A few quotes from the book that seem relevant to our current discussions. These are all taken from the second part of the book, ""Down At The Cross — Letter from a Region of My Mind":


• On American — and Christian — morality:
From my own point of view, the fact of the Third Reich alone makes obsolete forever any question of Christian superiority, except in technological terms. White people were, and are, astounded by the holocaust in Germany. They did not know that they could act that way. But I very much doubt whether black people were astounded— at least, in the same way.
One thing about Coates' book is that he does not wish to leave his readers comfortable in the usual assumptions about America. "America believes itself exceptional, the greatest and noblest nation ever to exist, a lone champion standing between the white city of democracy and the terrorists, despots, barbarians, and other enemies of civilization," Coates writes, and then — seemingly, sneers: "One cannot, at once, claim to be superhuman and then plead mortal error."

 Americans like to think of themselves as the kindest, bravest, warmest, most wonderful human beings the world has met. The African Americans of Baldwin's generation didn't agree — and indeed, often saw the difference between America and Nazi Germany as one of degree, not kind. That's tough to deal with.

 • About the nature of reality and perception:
Every American Negro, therefore, risks having the gates of paranoia close on him.
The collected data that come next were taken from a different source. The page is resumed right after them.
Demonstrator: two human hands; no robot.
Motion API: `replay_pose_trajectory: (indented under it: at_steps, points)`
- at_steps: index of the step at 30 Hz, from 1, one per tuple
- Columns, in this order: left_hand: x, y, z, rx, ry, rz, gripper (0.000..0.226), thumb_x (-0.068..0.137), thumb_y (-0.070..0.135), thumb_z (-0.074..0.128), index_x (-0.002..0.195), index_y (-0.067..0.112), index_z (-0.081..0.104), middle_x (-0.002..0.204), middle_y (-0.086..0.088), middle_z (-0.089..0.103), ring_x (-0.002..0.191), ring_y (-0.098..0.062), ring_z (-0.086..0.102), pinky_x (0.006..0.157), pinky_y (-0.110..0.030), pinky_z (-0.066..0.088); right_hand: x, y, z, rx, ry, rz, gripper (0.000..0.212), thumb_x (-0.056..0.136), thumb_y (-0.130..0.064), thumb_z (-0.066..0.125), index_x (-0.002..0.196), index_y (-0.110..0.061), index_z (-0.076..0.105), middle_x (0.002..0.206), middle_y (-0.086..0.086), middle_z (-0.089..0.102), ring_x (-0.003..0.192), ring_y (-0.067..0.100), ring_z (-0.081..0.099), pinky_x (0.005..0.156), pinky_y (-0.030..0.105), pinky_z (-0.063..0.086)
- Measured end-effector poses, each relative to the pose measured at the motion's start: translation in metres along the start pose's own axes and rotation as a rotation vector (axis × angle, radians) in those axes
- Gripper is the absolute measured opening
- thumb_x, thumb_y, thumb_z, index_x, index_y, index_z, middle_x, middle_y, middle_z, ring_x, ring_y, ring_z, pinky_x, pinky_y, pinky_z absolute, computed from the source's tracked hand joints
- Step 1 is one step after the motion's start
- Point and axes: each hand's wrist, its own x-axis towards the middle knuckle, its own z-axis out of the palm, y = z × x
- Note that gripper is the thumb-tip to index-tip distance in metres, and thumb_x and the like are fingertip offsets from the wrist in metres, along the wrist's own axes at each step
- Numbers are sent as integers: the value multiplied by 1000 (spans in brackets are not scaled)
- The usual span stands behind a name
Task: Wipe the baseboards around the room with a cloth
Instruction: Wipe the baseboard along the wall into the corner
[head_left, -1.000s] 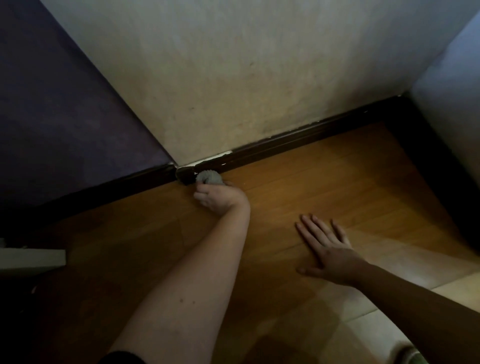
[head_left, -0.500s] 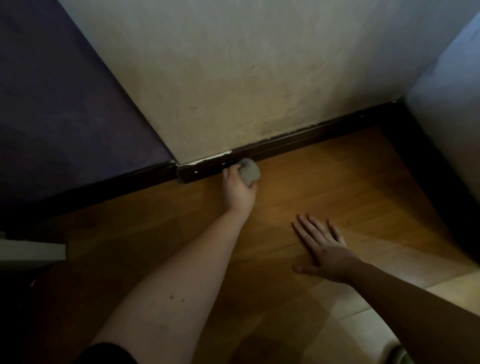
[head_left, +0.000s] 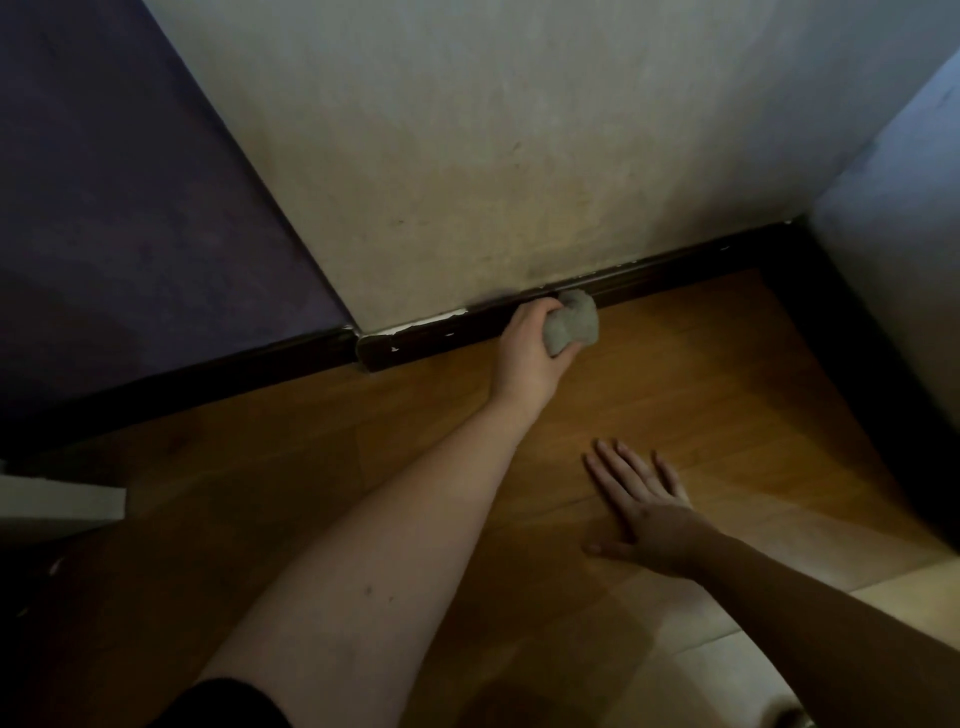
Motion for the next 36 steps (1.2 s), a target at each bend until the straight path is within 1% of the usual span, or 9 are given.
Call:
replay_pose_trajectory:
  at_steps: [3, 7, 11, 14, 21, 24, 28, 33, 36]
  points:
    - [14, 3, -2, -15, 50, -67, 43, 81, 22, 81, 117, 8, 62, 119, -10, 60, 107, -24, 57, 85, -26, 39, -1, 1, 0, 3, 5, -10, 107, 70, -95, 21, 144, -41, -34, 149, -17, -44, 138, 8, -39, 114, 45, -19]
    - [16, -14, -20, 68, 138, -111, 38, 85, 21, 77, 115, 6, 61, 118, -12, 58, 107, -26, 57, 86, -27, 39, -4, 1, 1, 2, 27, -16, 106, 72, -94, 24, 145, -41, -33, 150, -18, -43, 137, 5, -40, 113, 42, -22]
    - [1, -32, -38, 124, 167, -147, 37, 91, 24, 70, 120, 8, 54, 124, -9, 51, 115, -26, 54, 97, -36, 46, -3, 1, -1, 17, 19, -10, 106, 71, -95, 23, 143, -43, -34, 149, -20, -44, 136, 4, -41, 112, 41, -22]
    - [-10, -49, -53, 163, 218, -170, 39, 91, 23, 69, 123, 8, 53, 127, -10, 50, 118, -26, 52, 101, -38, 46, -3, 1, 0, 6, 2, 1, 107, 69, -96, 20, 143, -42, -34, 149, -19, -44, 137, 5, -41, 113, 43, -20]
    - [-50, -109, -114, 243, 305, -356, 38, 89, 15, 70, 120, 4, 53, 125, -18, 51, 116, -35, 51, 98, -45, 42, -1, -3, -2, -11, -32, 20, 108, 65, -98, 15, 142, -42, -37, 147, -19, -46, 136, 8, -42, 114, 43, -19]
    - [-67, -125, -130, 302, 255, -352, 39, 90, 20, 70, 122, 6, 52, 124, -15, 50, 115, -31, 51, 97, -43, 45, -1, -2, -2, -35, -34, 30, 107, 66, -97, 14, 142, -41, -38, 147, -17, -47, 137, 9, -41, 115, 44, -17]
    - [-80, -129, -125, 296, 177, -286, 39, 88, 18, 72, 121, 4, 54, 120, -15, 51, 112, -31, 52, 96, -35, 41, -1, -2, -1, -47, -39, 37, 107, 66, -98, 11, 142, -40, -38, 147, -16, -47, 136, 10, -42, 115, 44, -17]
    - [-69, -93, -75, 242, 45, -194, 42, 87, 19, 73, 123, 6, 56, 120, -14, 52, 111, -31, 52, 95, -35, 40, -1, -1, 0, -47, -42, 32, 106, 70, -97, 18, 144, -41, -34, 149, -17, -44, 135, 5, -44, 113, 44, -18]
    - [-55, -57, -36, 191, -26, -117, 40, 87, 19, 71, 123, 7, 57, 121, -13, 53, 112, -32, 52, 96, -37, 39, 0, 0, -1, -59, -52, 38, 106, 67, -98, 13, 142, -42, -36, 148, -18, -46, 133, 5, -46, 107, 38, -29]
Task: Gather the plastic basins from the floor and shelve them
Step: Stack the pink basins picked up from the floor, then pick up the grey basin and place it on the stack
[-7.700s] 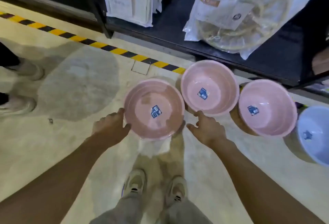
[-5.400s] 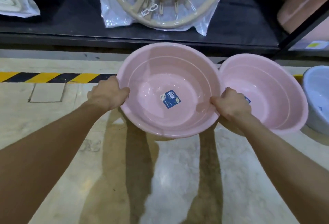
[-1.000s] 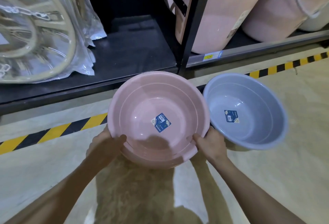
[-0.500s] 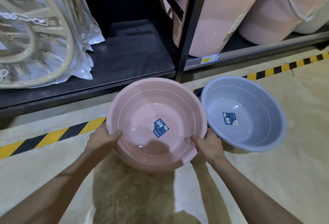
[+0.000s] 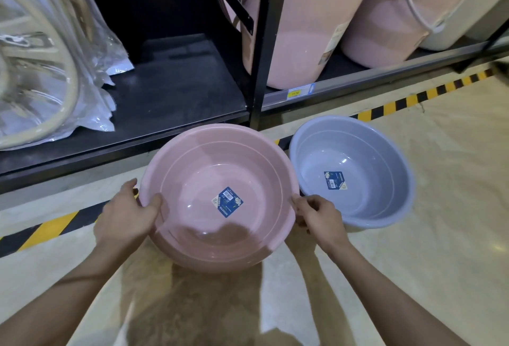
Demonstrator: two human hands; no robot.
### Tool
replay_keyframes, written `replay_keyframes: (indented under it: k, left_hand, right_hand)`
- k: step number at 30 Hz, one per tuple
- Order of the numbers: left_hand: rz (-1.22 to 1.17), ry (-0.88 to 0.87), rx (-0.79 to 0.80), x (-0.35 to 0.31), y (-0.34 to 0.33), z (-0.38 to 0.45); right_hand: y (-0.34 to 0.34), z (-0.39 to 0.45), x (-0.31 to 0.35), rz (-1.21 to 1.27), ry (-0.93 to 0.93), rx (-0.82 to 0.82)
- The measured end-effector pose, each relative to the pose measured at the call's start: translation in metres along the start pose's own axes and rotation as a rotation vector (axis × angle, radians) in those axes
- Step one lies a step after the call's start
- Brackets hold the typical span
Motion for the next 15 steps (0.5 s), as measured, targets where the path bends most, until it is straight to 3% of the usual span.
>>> replay_keyframes:
  k: [5,15]
  left_hand:
    - [0.185,-0.36,-0.143,-0.077,0.012,0.004]
    - [0.177,-0.717,0.136,-0.27,-0.042,-0.002]
  right_hand:
    - [0.051,0.008,0.009,-0.091,0.072,-0.15]
    - [0.167,0.034,-0.015,-0.212,-0.069,-0.487]
Point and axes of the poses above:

In a society that is entirely hostile, and, by its nature, seems determined to cut you down— that has cut down so many in the past and cuts down so many every day— it begins to be almost impossible to distinguish a real from a fancied injury.
This seems relevant in light of how the Black Lives Matter movement came to life after the events in Ferguson, Mo. Conservatives and police supporters repeatedly note that state and federal investigations failed to find wrongdoing by Officer Darren Wilson in the shooting of Michael Brown, they point out. So a movement meant to protect African Americans from police brutality and overreach, they suggest, is essentially based on a falsehood.

 But that view misses an important point: The Justice Department, examining Ferguson Police, found that the department's civil rights abuses were widespread and systematic. Police supporters would have you believe Ferguson's residents suffered a "fancied injury" — and it's easy enough to portray it as such. But the problem with Ferguson police did not begin and end with Michael Brown. It was not crazy nor illegitimate nor unreasonable for the city's residents to believe they'd been violated again, to have finally hit their breaking point. If it wasn't him, it would've been some other incident.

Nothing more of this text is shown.